Après l'annonce d'un couvre-feu avancé à 18 heures dans 15 départements de l'Est de la France, deux soignants de Moselle et de Meurthe-et-Moselle réagissent à cette nouvelle mesure. "Il est tout à fait logique que l'on fasse partie des départements concernés par ce renforcement", estime l'un d'entre eux.

François Braun, médecin au CHR de Metz-Thionville et président du Samu Urgences de France et Christian Rabaud, professeur de maladies infectieuses à l'hôpital de Nancy.
François Braun, médecin au CHR de Metz-Thionville et président du Samu Urgences de France et Christian Rabaud, professeur de maladies infectieuses à l'hôpital de Nancy. © Maxppp / PhotoPQR

Le couvre-feu à 18h entre en vigueur samedi soir dans 15 départements, comme annoncé vendredi par le porte-parole du gouvernement, Gabriel Attal. Parmi eux, une majorité se situent dans le quart Nord-Est, précisément dans les régions Grand Est et Bourgogne Franche-Comté où les taux d'incidences sont les plus élevés de France et où les malades affluent dans les hôpitaux. Le critère choisi est celui du seuil de 250 personnes positives pour 100.000 habitants sur sept jours. 

La Meurthe-et-Moselle, où l'épidémie reprend de l'ampleur et de la vitesse, fait notamment partie de la liste. Le département cochait toutes les cases pour un renforcement du couvre-feu. "Il est tout à fait logique que l'on fasse partie des départements concernés par ce renforcement", estime Christian Rabaud, professeur de maladies infectieuses à l'hôpital de Nancy, représentant des médecins du CHRU, qui accueille avec satisfaction cette mesure. 

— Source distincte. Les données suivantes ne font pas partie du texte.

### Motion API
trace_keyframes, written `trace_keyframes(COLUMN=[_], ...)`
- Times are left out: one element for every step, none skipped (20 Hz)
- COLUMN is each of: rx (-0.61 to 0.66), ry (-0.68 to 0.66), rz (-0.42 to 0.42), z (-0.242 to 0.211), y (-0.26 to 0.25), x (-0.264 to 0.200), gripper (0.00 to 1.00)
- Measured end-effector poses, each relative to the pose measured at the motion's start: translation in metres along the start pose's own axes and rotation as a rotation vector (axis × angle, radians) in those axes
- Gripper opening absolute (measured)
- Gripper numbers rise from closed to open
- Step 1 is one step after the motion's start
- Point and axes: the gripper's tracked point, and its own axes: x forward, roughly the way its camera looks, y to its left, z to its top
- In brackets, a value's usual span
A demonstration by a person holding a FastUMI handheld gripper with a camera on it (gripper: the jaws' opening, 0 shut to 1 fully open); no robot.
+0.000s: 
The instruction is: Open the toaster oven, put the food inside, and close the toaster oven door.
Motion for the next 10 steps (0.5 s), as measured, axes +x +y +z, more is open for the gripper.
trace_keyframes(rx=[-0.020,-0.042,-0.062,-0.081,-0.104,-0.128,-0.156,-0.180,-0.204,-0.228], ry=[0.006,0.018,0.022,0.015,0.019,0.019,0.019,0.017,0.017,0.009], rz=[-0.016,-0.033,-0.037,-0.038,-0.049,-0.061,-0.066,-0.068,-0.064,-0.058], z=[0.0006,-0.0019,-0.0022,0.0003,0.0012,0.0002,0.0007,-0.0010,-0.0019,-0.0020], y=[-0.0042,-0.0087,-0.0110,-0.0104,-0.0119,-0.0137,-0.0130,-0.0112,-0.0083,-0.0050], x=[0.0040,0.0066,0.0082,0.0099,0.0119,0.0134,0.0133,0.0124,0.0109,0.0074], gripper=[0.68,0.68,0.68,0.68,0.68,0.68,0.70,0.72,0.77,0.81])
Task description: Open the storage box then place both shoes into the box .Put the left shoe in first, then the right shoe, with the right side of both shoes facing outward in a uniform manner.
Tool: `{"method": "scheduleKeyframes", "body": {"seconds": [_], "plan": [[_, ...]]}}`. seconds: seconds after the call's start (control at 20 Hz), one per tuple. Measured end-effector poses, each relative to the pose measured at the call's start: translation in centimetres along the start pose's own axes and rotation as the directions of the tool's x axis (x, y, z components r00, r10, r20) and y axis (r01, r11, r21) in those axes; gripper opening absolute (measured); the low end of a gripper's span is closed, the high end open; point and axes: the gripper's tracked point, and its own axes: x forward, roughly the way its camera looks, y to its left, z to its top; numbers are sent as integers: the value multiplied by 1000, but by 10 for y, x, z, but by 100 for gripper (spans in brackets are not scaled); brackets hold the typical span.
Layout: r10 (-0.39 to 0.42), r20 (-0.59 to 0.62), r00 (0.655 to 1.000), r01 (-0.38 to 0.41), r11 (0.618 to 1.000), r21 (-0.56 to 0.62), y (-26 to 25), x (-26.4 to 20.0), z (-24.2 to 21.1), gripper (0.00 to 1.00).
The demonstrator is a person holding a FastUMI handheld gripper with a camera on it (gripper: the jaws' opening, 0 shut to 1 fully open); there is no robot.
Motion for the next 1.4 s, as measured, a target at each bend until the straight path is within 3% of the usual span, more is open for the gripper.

Grande tension hospitalière

"Notre hôpital est déjà saturé. On a plus de 170 patients Covid hospitalisés actuellement au CHRU de Nancy et nos services réanimation, c'est pareil, sont pour plus de deux tiers occupées par des patients Covid", explique-t-il à France Inter. "On sent qu'on est à nouveau dans une zone de grande tension."

ll n'est pas le seul à accueillir cette nouvelle mesure de façon positive. Il fallait en passer par là, juge François Braun, médecin au CHR de Metz-Thionville (Moselle), président du Samu-urgences de France : "On parle beaucoup du virus qui circule. Mais en fait, ce n'est pas le virus qui circule, c'est nous qui circulons en étant porteurs du virus. Donc c'est évident que tout ce qui limitera les circulations limitera l'étendue de la contamination par ce virus."

"La moindre vaguelette suffirait à nous submerger." 

Tous constatent que le second confinement, plus souple que le premier, n'a pas permis de casser de façon aussi efficace la courbe des contaminations et que des mesures supplémentaires étaient nécessaires. Christian Rabaud confirme que lui et ses confrères étaient "dans l'attente" de ces nouvelles mesures mais il "regrette" le "temps perdu avant la mise en place des mesures". "On commence à envisager de nouveau des transferts régionaux de malades", insiste François Braun. "Nous sommes à un niveau qui est très élevé. La moindre vaguelette suffirait à nous submerger."